The ethoxylated amines can be added alone or in combination with water. If added in combination, a solution of the ethoxylated amine and water may be prepared. Preferably, about 5 to 10 wt % water is added based upon the amount of crude oil. Whether the amine is added in combination with the water or prior to the water, the crude is treated for a time and at a temperature at which a water in oil emulsion of ethoxylated amine salts of organic acids will form. Contacting times depend upon the nature of the starting crude to be treated, its acid content, and the amount of ethoxylated amine added. The temperature of reaction is any temperature that will effect reaction of the ethoxylated amine and the naphthenic acids contained in the crude to be treated. Typically, the process is conducted at temperatures of about 20 to about 220°C, preferably, about 25 to about 130°C and, more preferably, about 25 to about 80°C Pressures will range from about atmospheric pressure, preferably from about 60 psi and, most preferably, from about 60 to about 1000 psi. The contact times will range from about 1 minute to 1 hour, preferably about 3 to about 30 minutes. Heavier crudes will preferably be treated at the higher temperatures and pressures. The crude containing the salts is then mixed with water, if stepwise addition is performed, at a temperature and for a time sufficient to form an emulsion. The times and temperatures remain the same for simultaneous addition and stepwise addition of the water. If the addition is done simultaneously, the mixing is conducted simultaneously with the addition at the temperatures and for the times described above. It is not necessary for the simultaneous addition to mix for a period in addition to the period during which the salt formation is taking place. Thus, treatment of the starting crude includes both contacting and agitation to form an emulsion, for example, mixing. Heavier crudes, such as those with API indices of 20 or lower and viscosities greater than 200 cP at 25°C, preferably will be treated at temperatures above 60°C

Once the water-in-oil emulsion has been formed, it is separated into a plurality of layers. The separation can be achieved by means known to those skilled in the art. For example, centrifugation, gravity settling, and electrostatic separation. A plurality of layers results from the separation. Typically, three layers will be produced. The uppermost layer contains the crude oil from which the acids, heavy metals, and sulfur have been removed. The middle layer is an emulsion containing ethoxylated amine salts of high and medium weight acids and surface active organo vanadium and nickel compounds and sulfur compounds, while the bottom layer is an aqueous layer containing ethoxylated amine salts of low molecular weight acids. The uppermost layer containing treated crude is easily recoverable by the skilled artisan. Thus, unlike the treatments used in the past whereby the acids are converted into products which remain in the crude, the instant process removes the acids from the crude.
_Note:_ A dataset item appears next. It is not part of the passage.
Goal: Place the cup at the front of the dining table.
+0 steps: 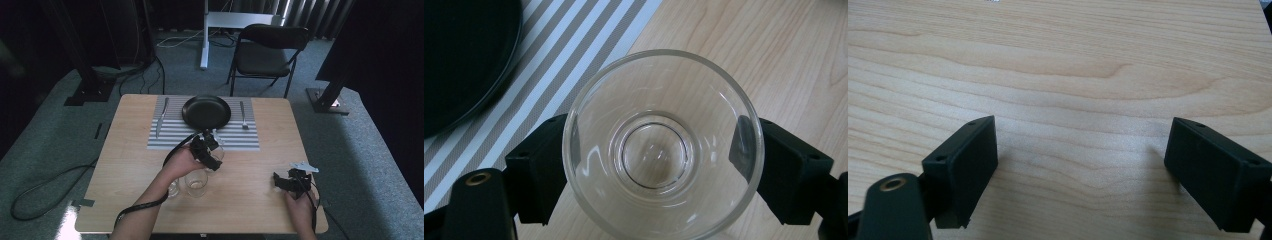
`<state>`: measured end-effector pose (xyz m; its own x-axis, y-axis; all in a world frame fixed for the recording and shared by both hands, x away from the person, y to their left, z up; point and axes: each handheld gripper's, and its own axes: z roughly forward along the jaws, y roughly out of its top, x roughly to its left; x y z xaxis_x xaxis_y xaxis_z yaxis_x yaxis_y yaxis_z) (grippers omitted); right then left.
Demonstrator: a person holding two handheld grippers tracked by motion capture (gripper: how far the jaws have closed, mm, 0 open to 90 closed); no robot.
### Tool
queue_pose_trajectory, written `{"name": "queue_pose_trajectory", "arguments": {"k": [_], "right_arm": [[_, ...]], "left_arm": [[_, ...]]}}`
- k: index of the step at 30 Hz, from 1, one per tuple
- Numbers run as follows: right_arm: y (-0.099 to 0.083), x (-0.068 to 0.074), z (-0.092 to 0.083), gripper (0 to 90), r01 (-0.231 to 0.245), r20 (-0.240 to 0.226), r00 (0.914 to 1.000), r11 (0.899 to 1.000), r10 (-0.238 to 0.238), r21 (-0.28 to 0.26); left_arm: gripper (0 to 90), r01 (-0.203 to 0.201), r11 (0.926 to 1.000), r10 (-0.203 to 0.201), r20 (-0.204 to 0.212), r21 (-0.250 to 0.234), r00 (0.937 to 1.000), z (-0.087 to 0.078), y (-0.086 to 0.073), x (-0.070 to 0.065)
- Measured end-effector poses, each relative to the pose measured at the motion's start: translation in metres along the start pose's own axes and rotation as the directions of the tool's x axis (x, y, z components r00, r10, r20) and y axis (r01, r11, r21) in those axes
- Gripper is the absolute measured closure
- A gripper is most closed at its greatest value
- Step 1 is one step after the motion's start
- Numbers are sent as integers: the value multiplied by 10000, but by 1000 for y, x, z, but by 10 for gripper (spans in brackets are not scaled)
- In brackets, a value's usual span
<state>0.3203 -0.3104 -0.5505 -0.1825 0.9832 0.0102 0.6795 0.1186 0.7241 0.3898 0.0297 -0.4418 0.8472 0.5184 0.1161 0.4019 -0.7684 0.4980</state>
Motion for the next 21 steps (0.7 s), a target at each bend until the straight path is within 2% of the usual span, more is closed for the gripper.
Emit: {"name": "queue_pose_trajectory", "arguments": {"k": [15,21], "right_arm": [[0,0,0,132,-19,-2,10000,10000,19,12],[0,0,0,132,-19,-3,10000,10000,19,13]], "left_arm": [[183,614,9979,-604,-525,186,9968,-22,-27,23],[183,959,9951,-935,-802,261,9924,-30,-39,32]]}}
Additionally, though not required, demulsification agents may be used to enhance the rate of demulsification and co-solvents, such as alcohols, may be used along with the water.

The process can be conducted utilizing existing desalter units.

FIG. 1 depicts the instant process when applied in a refinery. The process is applicable to both production and refining operations. The acidic oil stream is treated with the required amount of ethoxylated amine by adding the amine to the wash water and mixing with a static mixer at low shear. Alternatively, the ethoxylated amine can be added first, mixed and followed by water addition and mixing. The treated starting crude is then subjected to demulsification or separation in a desalting unit which applies an electrostatic field or other separation means. The oil with reduced TAN, metals and sulfur is drawn off at the top and subjected to further refining if desired. The lower aqueous and emulsion phases are drawn off together or separately, preferably together and discarded. They may also be processed separately to recover the treating amine. Likewise, the recovered aqueous amine solution may be reused and a cyclic process obtained. The naphthenic acid stream may be further treated, by methods known to those in the art, to produce a non-corrosive product, or discarded as well.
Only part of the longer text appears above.